How to Eat Right With Fatty Liver Disease

How to Eat Right With Fatty Liver Disease

How to Eat Right With Fatty Liver Disease


  • A Mediterranean Diet
  • The Right Fats
  • Antioxidants
  • Choose Your Carbs
  • Other Key Nutrients
  • Alcohol

The normal treatment for fatty liver disease, whether it's alcohol-related or not, is to work toward a healthy weight through diet and exercise. What should have a place on your plate?

Generally speaking, foods that fight cell damage, make it easier for your body to use insulin, or lower inflammation can help reverse the condition.

Since every person is different, you should work with your doctor to come up with an eating plan that's right for you.

A Mediterranean Diet

Although it wasn't originally meant for people with fatty liver disease, this style of eating combines the kinds of foods that help reduce fat in your liver: healthy fats, antioxidants, and complex carbohydrates. 

Things you're likely to see on the table that you should reach for include:

  • Fish
  • Fruits
  • Grains
  • Nuts
  • Olive oil
  • Vegetables

The Right Fats

Your cells use glucose, a kind of sugar, for energy. The hormone insulin helps get the glucose from your digested food into your cells.

People with fatty liver disease are often insulin resistant. Their bodies make insulin, but it doesn't work well. Glucose builds up in the blood, and the liver turns that extra sugar into fat.

Certain fats in your diet can improve your sensitivity to, or ability to use, insulin. Your cells can take in glucose, so your liver doesn't need to make and store fat.

Omega-3 fatty acids are found in fish, fish oil, vegetable oils, nuts (especially walnuts), flaxseeds and flaxseed oil, and leafy veggies.

Monounsaturated fats are plentiful in plant sources, like olives, nuts, and avocados.

Steer clear of saturated fats, though. Eat less meat and fewer dairy products. Avoid baked goods and fried foods made with palm or coconut oils. These lead to more fatty deposits in your liver.


Another reason fat builds up is that liver cells can be damaged when nutrients don't break down properly. Fruits (especially berries), vegetables, and some other foods have compounds known as antioxidants that can protect cells from this damage.
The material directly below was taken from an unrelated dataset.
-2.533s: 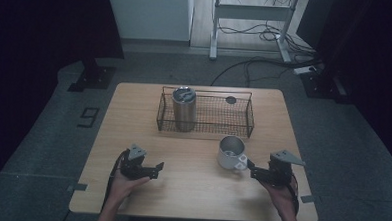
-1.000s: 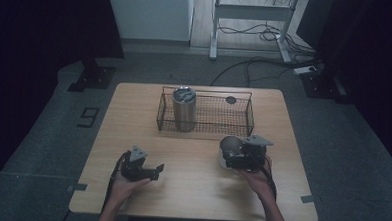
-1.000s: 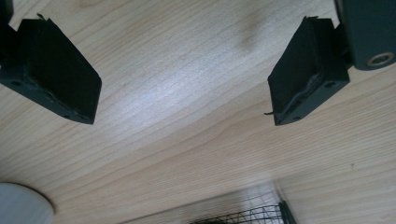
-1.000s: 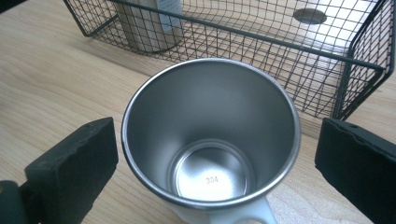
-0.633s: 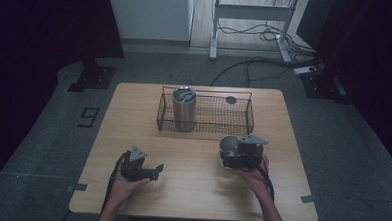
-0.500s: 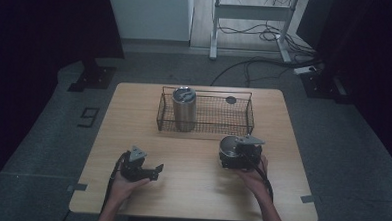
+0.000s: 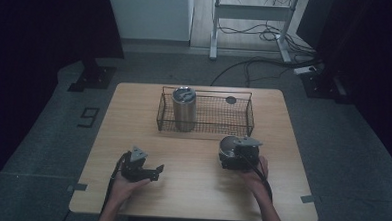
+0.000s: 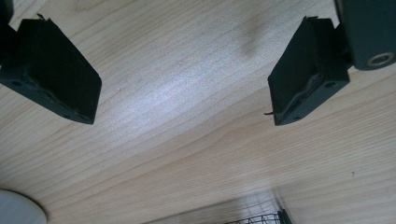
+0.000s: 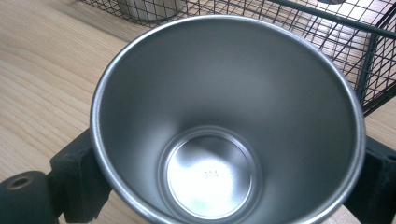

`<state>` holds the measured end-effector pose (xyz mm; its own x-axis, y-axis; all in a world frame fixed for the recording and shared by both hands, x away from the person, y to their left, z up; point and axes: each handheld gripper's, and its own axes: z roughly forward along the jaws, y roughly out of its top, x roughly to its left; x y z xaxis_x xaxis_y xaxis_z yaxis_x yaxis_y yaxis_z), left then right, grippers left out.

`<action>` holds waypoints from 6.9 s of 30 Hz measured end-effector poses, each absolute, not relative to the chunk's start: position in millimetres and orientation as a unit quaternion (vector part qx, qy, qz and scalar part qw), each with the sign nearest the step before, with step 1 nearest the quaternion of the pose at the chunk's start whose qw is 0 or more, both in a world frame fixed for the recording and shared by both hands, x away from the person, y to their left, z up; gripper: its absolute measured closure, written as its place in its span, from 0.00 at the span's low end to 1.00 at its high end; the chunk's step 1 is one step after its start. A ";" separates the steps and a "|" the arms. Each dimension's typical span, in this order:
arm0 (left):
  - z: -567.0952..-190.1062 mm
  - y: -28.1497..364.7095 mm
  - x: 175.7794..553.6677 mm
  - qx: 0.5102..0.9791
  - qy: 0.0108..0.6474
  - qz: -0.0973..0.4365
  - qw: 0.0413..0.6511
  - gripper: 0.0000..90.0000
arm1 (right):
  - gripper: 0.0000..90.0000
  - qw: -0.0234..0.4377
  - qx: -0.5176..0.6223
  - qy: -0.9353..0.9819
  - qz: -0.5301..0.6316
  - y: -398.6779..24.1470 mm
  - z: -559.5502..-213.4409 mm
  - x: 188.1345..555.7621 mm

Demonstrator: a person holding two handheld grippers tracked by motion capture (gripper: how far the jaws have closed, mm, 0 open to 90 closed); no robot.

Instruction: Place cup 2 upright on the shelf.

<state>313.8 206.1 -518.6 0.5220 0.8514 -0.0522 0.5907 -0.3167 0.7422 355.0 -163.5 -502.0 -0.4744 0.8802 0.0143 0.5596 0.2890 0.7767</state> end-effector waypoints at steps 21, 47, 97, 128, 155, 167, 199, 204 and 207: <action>-519.2 206.7 313.9 0.791 0.456 0.177 0.366 0.11 | 0.08 0.221 0.459 0.767 0.389 -169.7 -490.5 351.7; -514.9 207.1 312.3 0.790 0.455 0.167 0.377 0.11 | 0.08 0.213 0.428 0.760 0.440 -173.4 -445.3 341.3; -518.4 209.2 313.8 0.791 0.459 0.163 0.371 0.12 | 0.08 0.210 0.428 0.748 0.462 -176.1 -403.2 373.7; -518.9 209.6 313.9 0.786 0.465 0.163 0.373 0.12 | 0.08 0.213 0.438 0.752 0.444 -164.9 -394.7 402.2; -517.3 211.6 313.3 0.786 0.462 0.162 0.376 0.12 | 0.08 0.220 0.462 0.747 0.425 -169.9 -399.1 440.8; -517.2 209.2 311.9 0.788 0.458 0.162 0.377 0.12 | 0.08 0.222 0.461 0.750 0.419 -165.5 -394.9 452.0; -516.4 212.6 311.0 0.786 0.459 0.164 0.380 0.12 | 0.08 0.232 0.472 0.754 0.393 -169.0 -390.2 487.4; -516.7 212.5 311.0 0.786 0.459 0.163 0.380 0.12 | 0.08 0.233 0.477 0.753 0.389 -171.7 -393.6 492.8; -517.1 212.3 310.9 0.787 0.460 0.163 0.378 0.12 | 0.08 0.231 0.481 0.753 0.386 -172.3 -396.7 496.0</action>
<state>310.9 212.3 -517.1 0.5240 0.8467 -0.0922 0.6006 -0.2906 0.7449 496.0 -172.3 -396.7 -0.4306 0.9022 0.0239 0.5459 0.2393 0.8029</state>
Some studies found that vitamin E helps with fatty liver disease. Other research points to improvement in fatty liver disease when you take vitamin E with vitamin C and a cholesterol-lowering medicine. Doctors don't know which one of these is responsible, or if all three things are working together.

Sunflower seeds and almonds are good sources of vitamin E. So are liquid plant-based oils with monounsaturated fats -- another reason to cook with olive or canola oil.

Scientists are studying other antioxidant foods and supplements to see if they may be good for your liver:

  • Coffee has been linked to lower obesity, insulin resistance, and inflammation. It might also protect you from heart disease and other liver diseases.
  • Raw garlic may improve insulin resistance and help your body break down fats.
  • Green tea, in experimental models, lowered weight gain, body fat levels, insulin resistance, and more. But it hasn't been tested in people yet.
  • Goji berry (wolfberry), a plant often used in Chinese medicine, may slim your waist size.
  • Resveratrol, which comes from the skin of red grapes, can help control inflammation. Conflicting studies suggest its effectiveness is related to how much you take.
  • Selenium is a mineral found in Brazil nuts, tuna, and oysters. (Most people get enough in their diet.)

Check with your doctor before you take any supplements. They may change how medicines you're taking work, or they may cause other health problems. They may not be helpful if you don't take the right amount in the right way.

Choose Your Carbs

Too much simple sugar speeds up the process where your liver turns food into fat. Avoid candy, regular soda, and other foods with added sugars including high-fructose corn syrup. Choose naturally sweet things, like fruit, instead.

Complex carbohydrates, such as those with a lot of fiber, are safer. They tend to have a low glycemic index, so they digest slower and their sugar doesn't flood into your body. That can help increase insulin sensitivity and lower your blood cholesterol.

Better carbs include whole grains, beans and lentils, and starchy vegetables.

Other Key Nutrients

Lower vitamin D levels may be related to more severe fatty liver disease. Your body makes vitamin D when you're in the sun. It's also added to some dairy products. (Stick with low-fat dairy products because they have less saturated fat.)

A Chinese study found a link between low potassium levels and non-alcoholic fatty liver disease (NAFLD). Fish like cod, salmon, and sardines are good sources. It's also in veggies including broccoli, peas, and sweet potatoes, and fruits such as bananas, kiwi, and apricots. Dairy foods, like milk and yogurt, are also high in potassium.

Early studies suggest betaine helps protect your liver from fatty deposits. It's found in wheat germ and shrimp.


You shouldn't drink at all now if your fatty liver disease was caused by heavy drinking. It can lead to even more serious liver damage. If you have NAFLD, it's probably okay to have a drink once in a while, but not more than every other month.